The listing below contains a span that opens with the line containing "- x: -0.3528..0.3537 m" and closes with the line containing "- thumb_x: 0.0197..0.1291". Return that span exactly.

[Records provided]

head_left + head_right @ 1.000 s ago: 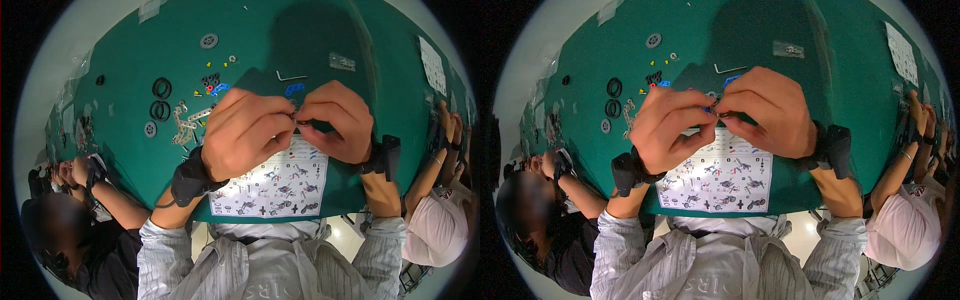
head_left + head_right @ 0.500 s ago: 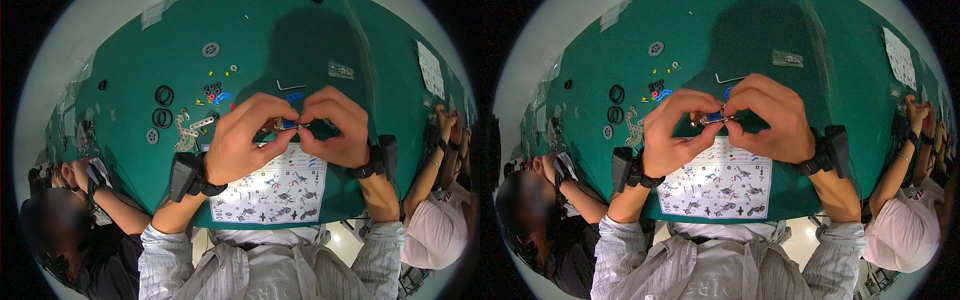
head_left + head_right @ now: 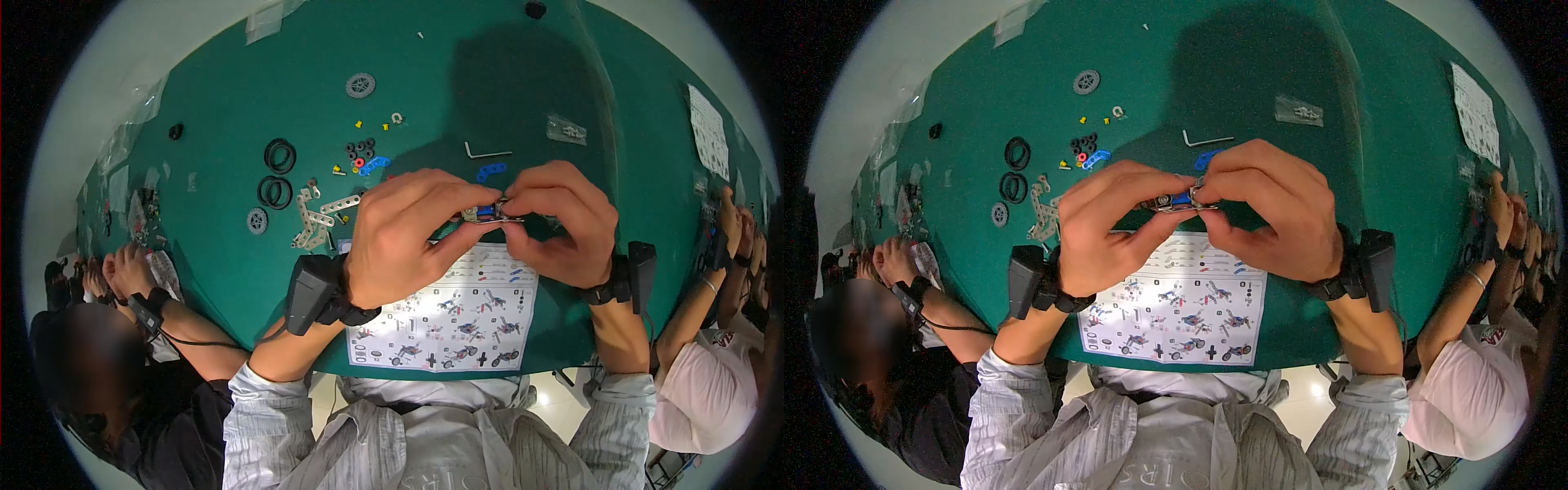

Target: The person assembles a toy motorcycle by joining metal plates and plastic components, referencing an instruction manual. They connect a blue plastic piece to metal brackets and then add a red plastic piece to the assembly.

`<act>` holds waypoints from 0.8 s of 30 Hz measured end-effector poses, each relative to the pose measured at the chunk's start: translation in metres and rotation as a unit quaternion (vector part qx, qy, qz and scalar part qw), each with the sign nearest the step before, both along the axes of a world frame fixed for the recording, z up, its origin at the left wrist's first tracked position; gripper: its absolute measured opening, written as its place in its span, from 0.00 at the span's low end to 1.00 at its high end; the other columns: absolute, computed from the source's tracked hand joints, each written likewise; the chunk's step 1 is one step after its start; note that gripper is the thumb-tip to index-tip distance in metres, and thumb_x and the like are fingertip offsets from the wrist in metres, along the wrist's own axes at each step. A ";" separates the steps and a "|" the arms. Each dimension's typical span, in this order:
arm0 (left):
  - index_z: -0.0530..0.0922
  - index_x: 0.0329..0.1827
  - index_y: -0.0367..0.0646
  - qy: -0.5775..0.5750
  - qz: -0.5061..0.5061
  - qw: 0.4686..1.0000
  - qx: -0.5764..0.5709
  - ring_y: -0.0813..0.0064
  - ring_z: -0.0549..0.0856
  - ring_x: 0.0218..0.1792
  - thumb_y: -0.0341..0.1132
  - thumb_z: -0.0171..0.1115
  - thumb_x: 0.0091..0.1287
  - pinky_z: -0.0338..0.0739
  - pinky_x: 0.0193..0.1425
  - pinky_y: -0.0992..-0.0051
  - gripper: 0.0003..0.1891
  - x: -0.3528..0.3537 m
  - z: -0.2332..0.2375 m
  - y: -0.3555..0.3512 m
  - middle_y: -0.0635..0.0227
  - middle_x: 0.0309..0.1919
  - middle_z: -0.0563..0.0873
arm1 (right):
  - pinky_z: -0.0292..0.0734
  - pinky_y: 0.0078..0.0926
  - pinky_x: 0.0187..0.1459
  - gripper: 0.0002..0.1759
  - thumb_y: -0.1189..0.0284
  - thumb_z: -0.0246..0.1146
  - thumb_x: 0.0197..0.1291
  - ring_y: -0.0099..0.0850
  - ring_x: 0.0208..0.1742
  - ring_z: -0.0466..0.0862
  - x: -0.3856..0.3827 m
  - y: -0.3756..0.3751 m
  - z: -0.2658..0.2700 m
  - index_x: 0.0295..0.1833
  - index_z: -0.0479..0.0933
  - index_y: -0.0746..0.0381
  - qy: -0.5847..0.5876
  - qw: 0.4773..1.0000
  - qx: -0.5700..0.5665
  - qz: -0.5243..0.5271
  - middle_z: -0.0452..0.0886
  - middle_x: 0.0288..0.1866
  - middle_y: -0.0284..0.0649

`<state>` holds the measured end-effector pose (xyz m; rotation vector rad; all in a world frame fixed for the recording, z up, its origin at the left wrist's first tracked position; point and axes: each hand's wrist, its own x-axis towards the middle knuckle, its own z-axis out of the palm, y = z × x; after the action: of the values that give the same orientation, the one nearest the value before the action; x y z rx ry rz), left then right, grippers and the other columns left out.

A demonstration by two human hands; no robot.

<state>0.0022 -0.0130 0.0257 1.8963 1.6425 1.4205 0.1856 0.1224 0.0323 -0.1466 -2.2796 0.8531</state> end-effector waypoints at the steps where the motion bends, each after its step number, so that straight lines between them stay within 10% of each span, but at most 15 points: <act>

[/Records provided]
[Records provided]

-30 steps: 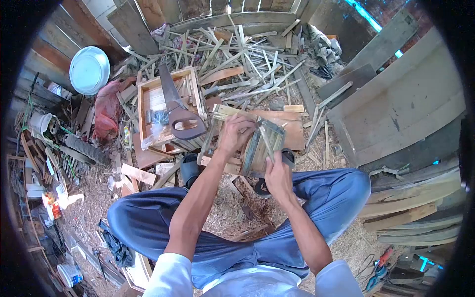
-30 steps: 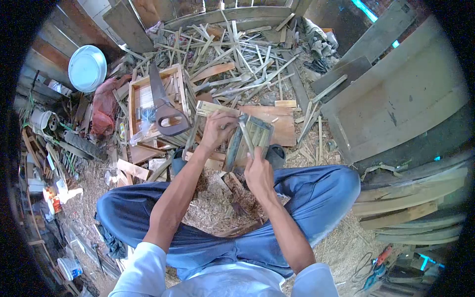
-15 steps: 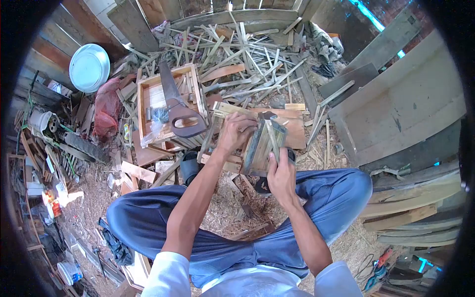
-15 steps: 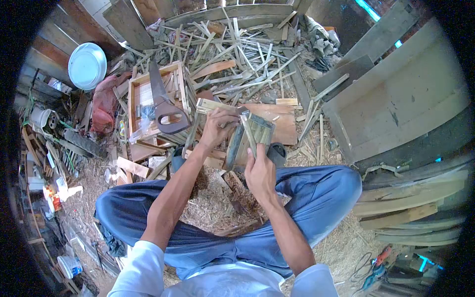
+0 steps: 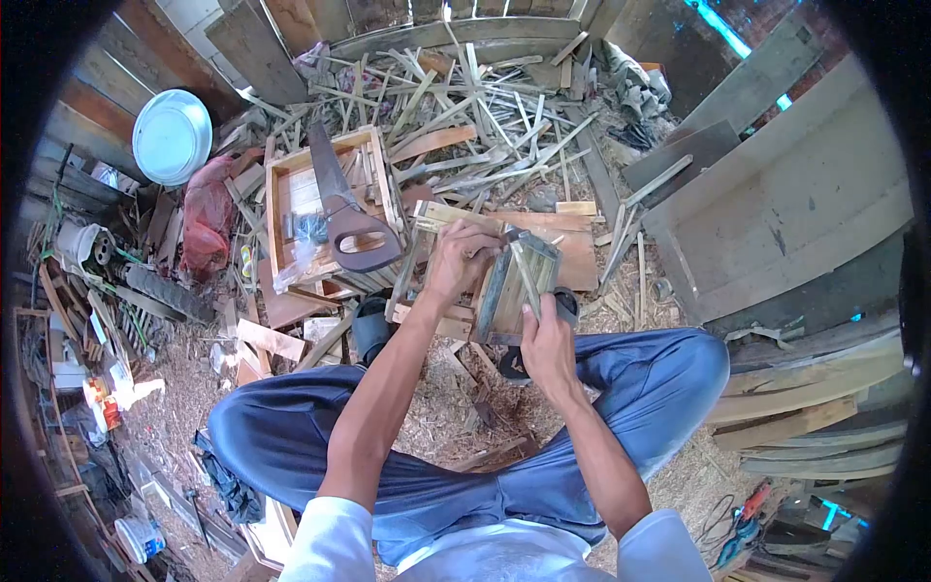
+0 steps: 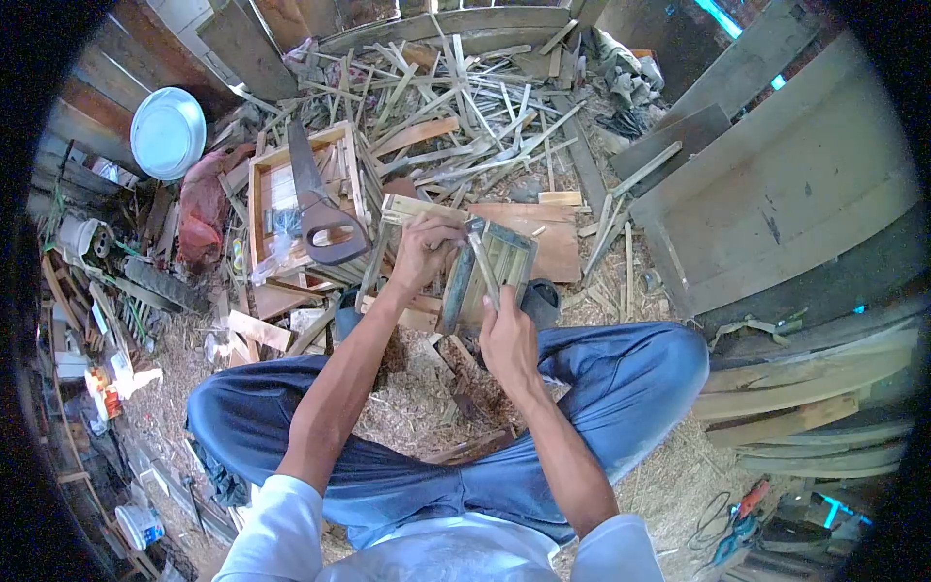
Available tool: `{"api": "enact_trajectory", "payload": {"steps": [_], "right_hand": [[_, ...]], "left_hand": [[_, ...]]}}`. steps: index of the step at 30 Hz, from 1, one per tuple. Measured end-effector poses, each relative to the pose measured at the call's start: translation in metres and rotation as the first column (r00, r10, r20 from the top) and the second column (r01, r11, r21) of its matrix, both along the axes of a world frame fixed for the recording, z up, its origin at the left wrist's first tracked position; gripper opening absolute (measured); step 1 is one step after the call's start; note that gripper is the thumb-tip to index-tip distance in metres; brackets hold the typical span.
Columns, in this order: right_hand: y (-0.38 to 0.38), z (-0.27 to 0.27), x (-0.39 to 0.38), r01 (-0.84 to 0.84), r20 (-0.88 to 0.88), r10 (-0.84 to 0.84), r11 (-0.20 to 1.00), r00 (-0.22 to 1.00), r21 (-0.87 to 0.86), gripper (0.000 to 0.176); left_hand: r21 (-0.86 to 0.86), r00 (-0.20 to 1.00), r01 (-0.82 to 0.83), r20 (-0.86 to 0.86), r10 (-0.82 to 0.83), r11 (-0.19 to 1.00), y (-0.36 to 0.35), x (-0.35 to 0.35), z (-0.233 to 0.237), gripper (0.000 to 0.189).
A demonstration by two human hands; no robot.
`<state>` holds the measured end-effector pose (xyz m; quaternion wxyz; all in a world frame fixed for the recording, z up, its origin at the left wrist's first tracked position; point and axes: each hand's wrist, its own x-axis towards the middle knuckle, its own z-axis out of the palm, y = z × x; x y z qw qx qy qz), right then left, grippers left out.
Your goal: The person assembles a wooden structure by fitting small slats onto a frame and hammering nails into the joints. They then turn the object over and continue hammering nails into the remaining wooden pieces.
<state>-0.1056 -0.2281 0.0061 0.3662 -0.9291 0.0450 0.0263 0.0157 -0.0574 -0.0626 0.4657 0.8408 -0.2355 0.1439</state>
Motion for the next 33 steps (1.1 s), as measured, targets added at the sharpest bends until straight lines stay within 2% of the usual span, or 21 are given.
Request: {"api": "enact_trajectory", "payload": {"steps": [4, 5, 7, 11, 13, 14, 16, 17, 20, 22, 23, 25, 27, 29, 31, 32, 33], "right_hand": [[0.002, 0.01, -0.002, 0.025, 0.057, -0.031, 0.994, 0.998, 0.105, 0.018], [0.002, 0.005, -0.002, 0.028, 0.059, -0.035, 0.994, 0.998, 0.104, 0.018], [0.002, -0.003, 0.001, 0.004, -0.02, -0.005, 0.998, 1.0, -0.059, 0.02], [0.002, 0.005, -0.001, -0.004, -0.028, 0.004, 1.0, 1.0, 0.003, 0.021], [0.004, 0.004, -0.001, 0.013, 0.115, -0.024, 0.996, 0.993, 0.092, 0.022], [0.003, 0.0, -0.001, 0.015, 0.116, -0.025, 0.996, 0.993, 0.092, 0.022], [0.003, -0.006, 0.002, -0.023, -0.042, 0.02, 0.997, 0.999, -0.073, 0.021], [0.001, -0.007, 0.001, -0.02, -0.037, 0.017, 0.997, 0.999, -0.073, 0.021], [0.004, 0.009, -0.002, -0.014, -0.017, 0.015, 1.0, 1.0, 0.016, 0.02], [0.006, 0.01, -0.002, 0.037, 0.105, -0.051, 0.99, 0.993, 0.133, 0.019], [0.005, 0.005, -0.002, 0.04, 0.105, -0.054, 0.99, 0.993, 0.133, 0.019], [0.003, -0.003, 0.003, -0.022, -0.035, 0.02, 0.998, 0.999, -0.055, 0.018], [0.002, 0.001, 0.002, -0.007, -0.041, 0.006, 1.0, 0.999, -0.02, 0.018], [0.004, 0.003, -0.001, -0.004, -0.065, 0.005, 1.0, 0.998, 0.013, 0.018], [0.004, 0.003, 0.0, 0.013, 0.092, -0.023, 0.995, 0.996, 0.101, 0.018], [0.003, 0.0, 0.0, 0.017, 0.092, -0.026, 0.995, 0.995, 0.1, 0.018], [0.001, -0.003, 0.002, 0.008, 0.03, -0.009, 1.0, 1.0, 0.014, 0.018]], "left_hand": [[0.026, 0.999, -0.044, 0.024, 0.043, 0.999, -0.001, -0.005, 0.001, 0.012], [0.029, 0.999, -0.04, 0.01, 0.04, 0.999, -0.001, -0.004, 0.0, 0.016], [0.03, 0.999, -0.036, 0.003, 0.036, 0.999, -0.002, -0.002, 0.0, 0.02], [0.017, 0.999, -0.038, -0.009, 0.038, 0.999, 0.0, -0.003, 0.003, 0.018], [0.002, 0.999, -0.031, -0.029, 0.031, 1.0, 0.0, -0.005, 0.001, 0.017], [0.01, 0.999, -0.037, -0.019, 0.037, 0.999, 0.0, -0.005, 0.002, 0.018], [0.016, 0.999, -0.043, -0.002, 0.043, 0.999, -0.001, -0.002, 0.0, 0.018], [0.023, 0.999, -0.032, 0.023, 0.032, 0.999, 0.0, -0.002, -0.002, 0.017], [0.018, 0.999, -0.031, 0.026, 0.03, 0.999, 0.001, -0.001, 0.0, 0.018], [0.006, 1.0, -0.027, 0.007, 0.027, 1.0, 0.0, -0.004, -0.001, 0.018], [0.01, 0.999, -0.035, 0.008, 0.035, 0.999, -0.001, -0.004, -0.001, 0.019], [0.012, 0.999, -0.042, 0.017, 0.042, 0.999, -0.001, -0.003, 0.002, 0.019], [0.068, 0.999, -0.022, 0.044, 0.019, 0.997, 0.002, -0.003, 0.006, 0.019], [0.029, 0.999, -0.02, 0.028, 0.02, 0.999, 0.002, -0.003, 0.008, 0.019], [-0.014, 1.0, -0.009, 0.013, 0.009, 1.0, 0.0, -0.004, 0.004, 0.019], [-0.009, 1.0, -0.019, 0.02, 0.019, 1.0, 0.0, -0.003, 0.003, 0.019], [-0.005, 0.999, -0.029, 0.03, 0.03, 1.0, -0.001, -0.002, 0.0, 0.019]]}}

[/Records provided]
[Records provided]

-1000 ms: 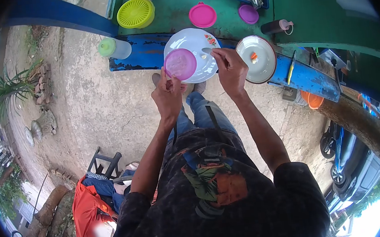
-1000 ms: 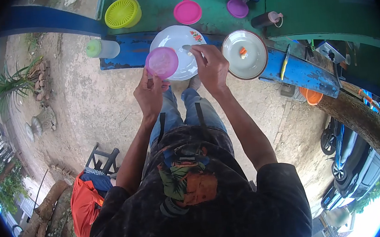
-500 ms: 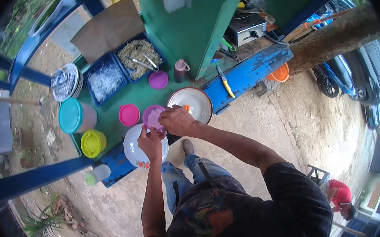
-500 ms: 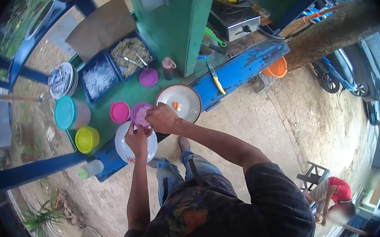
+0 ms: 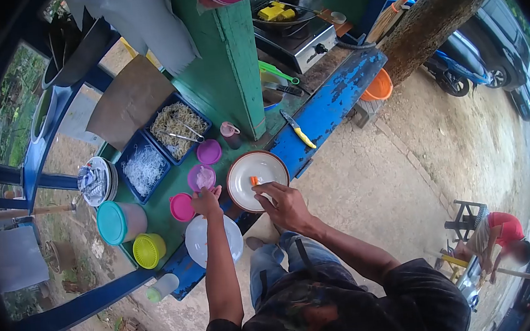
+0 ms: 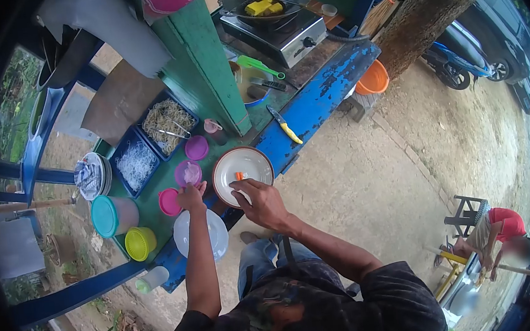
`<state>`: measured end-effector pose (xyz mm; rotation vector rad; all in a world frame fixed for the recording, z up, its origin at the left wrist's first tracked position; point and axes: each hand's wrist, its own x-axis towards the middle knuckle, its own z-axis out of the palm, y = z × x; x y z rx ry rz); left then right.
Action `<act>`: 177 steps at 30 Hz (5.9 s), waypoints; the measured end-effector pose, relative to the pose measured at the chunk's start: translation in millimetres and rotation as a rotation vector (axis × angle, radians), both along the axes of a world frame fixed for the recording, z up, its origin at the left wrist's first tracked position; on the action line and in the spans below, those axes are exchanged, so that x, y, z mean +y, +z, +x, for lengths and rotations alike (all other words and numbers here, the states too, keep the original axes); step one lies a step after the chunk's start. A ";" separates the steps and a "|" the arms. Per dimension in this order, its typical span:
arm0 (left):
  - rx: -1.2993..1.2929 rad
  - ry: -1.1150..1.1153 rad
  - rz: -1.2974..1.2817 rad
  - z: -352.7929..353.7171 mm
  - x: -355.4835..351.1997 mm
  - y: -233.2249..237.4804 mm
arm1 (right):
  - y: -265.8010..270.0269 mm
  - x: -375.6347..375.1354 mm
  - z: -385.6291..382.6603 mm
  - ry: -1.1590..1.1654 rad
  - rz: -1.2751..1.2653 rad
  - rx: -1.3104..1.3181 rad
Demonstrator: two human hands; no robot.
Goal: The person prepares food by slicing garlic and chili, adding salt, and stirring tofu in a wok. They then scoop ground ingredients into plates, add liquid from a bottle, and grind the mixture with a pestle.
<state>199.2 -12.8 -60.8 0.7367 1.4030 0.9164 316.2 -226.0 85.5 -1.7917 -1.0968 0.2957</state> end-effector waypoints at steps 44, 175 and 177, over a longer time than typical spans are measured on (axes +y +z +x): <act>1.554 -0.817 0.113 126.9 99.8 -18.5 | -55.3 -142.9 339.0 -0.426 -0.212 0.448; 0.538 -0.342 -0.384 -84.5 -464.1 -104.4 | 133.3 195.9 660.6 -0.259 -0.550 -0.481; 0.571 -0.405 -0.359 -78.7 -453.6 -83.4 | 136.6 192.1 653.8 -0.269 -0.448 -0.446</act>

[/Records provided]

> Answer to the exercise
  - x: -0.3528..0.3537 m
  - z: -0.2332..0.2375 m
  - y: -0.3555..0.3512 m
  - middle_y: -0.0635..0.0227
  - middle_x: 0.0309..0.1919
  - middle_z: -0.0563..0.0873
arm1 (right):
  - pinky_z: -0.0292..0.0734
  - pinky_y: 0.0078..0.0926
  - pinky_x: 0.0187..0.1459
  - gripper: 0.0002..0.1759
  - thumb_y: -0.1189..0.0284
  - thumb_z: -0.0246..0.1146
  - thumb_x: 0.0197..0.1291

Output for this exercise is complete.